Il centravanti che ritorna a casa a piedi (senza correre via dallo stadio saltando su una Ferrari o su una Porsche Cayenne con i vetri oscurati) assieme ai supporter è l’immagine che sintetizza la filosofia di Alla ricerca del calcio perduto (edizioni Goalbook) un libro di Nicola Calzaretta che intervista i vecchi campioni degli anni Sessanta, Settanta, Ottanta.Tra gli altri: Giancarlo Antognoni, Luciano Castellini, Bruno Conti, Gabriele Oriali, Massimo Palanca... È una serie di interviste pubblicata sul Guerin Sportivo nella rubrica «Amarcord» e sono in perfetta sintonia con i Mi ricordo che sto sollecitando ai lettori sull’esempio di Georges Perec, maestro del genere.
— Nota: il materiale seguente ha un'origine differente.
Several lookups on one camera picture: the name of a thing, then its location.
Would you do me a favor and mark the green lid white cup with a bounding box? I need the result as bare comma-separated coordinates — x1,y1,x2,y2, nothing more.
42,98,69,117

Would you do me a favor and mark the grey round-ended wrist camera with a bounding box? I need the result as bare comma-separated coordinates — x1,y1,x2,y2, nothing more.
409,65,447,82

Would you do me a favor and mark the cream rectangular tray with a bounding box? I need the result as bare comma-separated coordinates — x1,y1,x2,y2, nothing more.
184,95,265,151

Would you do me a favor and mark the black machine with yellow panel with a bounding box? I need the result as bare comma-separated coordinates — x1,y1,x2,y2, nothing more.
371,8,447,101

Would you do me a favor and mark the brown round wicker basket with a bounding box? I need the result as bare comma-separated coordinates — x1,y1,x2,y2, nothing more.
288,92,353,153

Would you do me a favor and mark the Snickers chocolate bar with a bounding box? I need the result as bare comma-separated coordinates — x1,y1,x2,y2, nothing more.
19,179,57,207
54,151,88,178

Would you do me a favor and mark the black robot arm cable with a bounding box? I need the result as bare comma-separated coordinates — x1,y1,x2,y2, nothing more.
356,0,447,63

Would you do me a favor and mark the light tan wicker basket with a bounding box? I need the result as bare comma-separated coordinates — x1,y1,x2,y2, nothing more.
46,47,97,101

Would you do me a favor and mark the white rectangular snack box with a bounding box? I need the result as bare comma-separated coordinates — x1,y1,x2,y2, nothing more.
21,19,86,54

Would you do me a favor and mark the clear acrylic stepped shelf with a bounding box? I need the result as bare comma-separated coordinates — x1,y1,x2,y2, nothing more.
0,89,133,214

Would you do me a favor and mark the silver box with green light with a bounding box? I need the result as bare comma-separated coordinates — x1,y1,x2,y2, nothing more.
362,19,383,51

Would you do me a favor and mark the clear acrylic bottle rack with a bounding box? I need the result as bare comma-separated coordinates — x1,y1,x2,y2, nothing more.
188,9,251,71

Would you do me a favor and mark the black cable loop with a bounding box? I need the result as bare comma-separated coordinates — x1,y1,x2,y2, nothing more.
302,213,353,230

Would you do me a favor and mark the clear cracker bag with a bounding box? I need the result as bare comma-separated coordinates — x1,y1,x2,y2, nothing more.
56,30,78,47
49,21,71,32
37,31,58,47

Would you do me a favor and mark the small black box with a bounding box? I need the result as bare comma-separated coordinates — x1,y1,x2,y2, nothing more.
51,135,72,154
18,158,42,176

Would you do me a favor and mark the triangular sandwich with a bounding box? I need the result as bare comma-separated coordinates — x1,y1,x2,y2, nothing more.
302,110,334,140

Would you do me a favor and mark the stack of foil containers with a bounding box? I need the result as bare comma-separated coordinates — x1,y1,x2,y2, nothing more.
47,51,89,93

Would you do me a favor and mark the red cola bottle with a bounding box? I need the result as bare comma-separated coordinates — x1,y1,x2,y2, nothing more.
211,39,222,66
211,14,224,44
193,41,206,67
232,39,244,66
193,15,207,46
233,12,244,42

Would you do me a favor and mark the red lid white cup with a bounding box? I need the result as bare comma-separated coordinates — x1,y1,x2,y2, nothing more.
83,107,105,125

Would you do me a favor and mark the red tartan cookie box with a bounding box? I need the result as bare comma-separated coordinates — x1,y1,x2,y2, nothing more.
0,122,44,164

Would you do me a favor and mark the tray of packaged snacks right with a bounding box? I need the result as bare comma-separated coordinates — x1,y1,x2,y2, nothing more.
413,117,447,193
il maglione giallo. Però non vi aspettate un libro buonista, dove la nostalgia falsa la realtà. Dentro ci sono racconti veri. E il racconto più vero di tutti credo che sia quello di Ricky Albertosi. Albertosi è stato portiere della Nazionale, della Fiorentina, del Cagliari e del Milan. Portava dei maglioni gialli che servivano (dice lui) ad abbagliare e confondere gli attaccanti. Non ci credo molto, penso che Albertosi lo facesse per vanità, quei supermaglioni gli stavano molto bene e non erano tristi e impiegatizi come le divise nere tipiche dei numeri uno di allora. Albertosi fece una gran carriera (era il portiere di Italia-Germania 4 a 3, il che significa far parte della storia, ma ancora di più significa far parte della leggenda: la differenza è che la storia, prima o poi, finisce, forse è già finita secondo alcuni, mentre la leggenda non finirà mai). Albertosi racconta a Calzaretta la sua rivalità con Dino Zoff, i due non si amavano. Ma oggi Zoff dice, sempre nel libro: «Io, comunque sia, Albertosi l’apprezzavo perché lui era il portiere autentico, esuberante, spaccone». Che è un ritratto perfetto di quello che è stato il grande Ricky.
alluce verso. Sentitelo quando racconta del suo amico («fratello» lo chiama) Gigi Riva, compagno nel Cagliari dello scudetto: «In allenamento non sono stato mai in porta quando calciava Gigi. L’unica volta che è successo, mi ha fratturato l’alluce». Lo squassante tiro sinistro di Rombo di Tuono. Ora che Riva è prigioniero della depressione (come ha raccontato al Corriere) forse ripensare a Ricky, lo spaccone, gli farebbe bene. Albertosi fu condannato e andò in carcere per questioni di partite vendute. Lui che amava «il pallone, ma anche le donne, i cavalli, il fumo, le carte». È ovvio che sbagliò. Ma la sua storia resta bellissima.